Two lines below mark the span: the one containing "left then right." and the one containing "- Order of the". Set down both, plus every line between, exactly as they stand, and nothing else.

[Records contained in a dataset]
------------
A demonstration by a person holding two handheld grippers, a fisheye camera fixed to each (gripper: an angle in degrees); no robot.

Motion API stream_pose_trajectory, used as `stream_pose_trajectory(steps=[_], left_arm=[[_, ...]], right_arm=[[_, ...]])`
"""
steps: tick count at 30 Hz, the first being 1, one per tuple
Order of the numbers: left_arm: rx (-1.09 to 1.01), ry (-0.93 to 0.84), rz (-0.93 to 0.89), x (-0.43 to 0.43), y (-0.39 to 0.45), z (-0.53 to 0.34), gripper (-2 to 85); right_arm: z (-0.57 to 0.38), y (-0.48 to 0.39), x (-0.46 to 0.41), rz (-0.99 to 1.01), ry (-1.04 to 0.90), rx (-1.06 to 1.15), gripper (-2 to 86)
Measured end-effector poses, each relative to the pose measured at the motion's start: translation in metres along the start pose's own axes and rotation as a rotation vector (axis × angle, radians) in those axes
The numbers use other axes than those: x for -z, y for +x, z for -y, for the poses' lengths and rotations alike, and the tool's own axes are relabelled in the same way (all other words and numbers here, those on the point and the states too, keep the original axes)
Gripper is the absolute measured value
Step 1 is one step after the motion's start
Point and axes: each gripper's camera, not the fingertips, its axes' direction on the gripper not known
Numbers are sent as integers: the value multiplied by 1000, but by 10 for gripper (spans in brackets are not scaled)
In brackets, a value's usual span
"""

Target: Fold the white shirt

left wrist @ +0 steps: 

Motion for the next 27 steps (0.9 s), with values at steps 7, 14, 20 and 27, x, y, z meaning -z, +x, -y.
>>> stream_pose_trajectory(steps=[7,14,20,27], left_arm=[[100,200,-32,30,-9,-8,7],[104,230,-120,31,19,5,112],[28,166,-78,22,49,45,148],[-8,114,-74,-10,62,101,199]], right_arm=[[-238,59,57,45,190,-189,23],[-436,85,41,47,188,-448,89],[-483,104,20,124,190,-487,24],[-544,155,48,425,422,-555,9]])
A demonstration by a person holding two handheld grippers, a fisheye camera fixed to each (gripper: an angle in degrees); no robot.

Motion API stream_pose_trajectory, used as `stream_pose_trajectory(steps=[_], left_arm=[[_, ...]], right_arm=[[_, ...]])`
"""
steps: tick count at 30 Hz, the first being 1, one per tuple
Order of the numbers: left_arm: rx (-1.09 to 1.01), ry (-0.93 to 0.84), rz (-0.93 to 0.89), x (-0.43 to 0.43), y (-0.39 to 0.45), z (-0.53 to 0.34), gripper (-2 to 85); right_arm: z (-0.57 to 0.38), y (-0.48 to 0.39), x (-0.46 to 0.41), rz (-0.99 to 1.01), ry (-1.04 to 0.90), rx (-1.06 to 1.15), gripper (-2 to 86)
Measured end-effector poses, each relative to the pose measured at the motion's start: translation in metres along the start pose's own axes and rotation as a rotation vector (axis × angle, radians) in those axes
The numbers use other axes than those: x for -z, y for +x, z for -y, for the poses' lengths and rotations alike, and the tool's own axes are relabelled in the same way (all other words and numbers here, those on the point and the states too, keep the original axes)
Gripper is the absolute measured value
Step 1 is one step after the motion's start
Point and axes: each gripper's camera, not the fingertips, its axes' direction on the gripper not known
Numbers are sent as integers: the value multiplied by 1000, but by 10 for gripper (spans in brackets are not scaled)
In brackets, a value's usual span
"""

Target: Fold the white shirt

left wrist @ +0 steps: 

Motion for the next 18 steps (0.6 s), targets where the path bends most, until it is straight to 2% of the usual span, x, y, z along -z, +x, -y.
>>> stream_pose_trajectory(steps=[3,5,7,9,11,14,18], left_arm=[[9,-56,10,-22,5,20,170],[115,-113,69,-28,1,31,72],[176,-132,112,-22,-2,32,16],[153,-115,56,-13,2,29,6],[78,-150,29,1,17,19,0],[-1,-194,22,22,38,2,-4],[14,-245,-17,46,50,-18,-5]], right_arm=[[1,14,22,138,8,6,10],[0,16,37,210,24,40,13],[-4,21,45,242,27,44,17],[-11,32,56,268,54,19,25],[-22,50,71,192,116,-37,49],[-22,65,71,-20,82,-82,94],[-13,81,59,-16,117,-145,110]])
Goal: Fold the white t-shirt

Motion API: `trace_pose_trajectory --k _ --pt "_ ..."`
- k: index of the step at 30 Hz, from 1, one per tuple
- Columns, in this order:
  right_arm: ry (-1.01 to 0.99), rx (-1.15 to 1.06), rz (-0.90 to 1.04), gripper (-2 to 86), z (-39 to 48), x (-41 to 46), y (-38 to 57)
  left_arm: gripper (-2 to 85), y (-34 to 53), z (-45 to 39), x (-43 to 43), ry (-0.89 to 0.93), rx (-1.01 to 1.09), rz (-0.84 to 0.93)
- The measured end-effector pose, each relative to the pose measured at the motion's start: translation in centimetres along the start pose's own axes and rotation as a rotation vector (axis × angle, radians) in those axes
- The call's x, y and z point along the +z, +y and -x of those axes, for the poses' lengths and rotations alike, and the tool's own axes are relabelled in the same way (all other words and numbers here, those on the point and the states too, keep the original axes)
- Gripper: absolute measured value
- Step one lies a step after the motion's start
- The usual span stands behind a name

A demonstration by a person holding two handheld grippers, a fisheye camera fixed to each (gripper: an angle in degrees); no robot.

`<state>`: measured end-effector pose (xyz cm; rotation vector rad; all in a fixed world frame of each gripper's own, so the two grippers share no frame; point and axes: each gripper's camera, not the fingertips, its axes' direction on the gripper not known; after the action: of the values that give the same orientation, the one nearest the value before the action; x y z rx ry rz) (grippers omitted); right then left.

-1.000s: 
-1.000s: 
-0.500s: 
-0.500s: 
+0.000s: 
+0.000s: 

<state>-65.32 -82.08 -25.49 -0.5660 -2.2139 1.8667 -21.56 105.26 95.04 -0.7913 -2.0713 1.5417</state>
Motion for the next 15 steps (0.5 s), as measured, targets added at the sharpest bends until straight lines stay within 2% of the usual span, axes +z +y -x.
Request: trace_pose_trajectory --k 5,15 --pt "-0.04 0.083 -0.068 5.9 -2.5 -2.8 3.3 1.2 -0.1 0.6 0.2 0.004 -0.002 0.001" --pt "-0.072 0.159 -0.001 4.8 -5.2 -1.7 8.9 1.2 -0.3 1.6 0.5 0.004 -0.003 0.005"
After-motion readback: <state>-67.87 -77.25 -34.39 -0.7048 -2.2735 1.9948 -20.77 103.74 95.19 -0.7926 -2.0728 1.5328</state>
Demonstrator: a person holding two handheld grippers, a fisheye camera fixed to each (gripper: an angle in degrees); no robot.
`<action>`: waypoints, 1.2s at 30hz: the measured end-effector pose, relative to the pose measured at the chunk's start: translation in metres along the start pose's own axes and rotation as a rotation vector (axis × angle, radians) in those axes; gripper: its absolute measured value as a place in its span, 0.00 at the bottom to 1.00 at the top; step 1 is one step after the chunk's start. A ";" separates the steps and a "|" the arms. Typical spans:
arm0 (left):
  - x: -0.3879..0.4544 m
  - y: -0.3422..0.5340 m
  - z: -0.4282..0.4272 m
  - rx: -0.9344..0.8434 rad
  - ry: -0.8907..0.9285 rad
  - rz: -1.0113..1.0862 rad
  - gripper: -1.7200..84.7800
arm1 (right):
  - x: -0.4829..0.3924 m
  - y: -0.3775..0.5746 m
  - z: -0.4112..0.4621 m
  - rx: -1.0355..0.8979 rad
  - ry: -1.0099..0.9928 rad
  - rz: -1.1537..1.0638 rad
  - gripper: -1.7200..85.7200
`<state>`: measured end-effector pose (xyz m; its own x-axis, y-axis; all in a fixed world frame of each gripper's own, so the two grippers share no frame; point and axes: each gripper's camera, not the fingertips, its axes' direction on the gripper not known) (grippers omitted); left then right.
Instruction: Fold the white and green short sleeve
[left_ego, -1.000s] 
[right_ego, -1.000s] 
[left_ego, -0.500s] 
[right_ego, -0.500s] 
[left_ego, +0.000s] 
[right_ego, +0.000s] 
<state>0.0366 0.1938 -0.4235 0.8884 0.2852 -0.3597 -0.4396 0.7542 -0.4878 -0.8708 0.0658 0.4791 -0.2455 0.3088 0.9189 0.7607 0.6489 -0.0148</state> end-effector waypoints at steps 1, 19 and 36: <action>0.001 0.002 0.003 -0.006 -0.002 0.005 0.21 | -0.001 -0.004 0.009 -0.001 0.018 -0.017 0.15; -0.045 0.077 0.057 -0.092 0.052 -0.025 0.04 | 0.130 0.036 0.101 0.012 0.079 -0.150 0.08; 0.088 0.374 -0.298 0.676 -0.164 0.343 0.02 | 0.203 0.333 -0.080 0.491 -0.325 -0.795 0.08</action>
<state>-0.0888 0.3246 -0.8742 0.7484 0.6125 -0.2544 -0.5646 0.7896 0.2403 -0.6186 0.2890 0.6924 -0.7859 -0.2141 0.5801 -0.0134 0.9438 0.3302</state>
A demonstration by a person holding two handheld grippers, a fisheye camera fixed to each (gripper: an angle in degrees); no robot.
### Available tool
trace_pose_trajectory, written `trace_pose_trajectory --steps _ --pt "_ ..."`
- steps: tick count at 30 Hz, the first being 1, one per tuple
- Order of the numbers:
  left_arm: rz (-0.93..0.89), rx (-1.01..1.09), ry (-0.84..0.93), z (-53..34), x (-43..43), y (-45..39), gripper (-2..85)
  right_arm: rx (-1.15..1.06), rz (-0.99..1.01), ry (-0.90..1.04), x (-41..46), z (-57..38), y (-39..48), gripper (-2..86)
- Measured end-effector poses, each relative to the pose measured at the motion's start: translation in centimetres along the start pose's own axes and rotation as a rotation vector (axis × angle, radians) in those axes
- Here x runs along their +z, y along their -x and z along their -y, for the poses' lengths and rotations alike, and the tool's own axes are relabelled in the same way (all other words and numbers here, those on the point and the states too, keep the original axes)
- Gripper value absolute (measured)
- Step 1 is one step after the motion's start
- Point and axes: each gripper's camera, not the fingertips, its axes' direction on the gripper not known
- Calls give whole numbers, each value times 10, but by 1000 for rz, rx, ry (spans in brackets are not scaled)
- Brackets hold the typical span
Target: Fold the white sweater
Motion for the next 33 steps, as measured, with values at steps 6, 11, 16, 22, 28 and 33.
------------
| Result for this task |
`<state>`: measured end-effector pose (xyz m; its own x-axis, y-axis; all in a fixed world frame of each gripper's own, so the two grippers share no frame; point and axes: each gripper's camera, not the fingertips, its axes' direction on the gripper not known) (grippers omitted); left then right.
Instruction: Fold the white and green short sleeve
[left_ego, -1.000s] 
[right_ego, -1.000s] 
[left_ego, -0.500s] 
[right_ego, -0.500s] 
[left_ego, +0.000s] 
[right_ego, +0.000s] 
<state>0.0366 0.1938 -0.4235 0.8884 0.2852 -0.3597 -0.4396 0.7542 -0.4878 -0.8708 0.0658 0.4791 -0.2455 0.3088 0.9189 0.7607 0.6489 -0.0148</state> end-effector waypoints at steps 1, 19 and 36: <action>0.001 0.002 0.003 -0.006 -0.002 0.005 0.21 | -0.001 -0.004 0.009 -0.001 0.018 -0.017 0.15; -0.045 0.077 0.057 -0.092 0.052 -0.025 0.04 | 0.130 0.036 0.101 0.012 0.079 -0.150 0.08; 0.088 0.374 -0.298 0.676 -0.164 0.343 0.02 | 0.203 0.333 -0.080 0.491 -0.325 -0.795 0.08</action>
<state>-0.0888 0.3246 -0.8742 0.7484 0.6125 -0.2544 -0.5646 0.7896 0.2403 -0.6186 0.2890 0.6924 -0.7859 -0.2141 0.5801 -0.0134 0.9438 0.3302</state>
A demonstration by a person holding two handheld grippers, a fisheye camera fixed to each (gripper: an angle in degrees); no robot.
### Available tool
trace_pose_trajectory, written `trace_pose_trajectory --steps _ --pt "_ ..."`
- steps: tick count at 30 Hz, the first being 1, one per tuple
- Order of the numbers:

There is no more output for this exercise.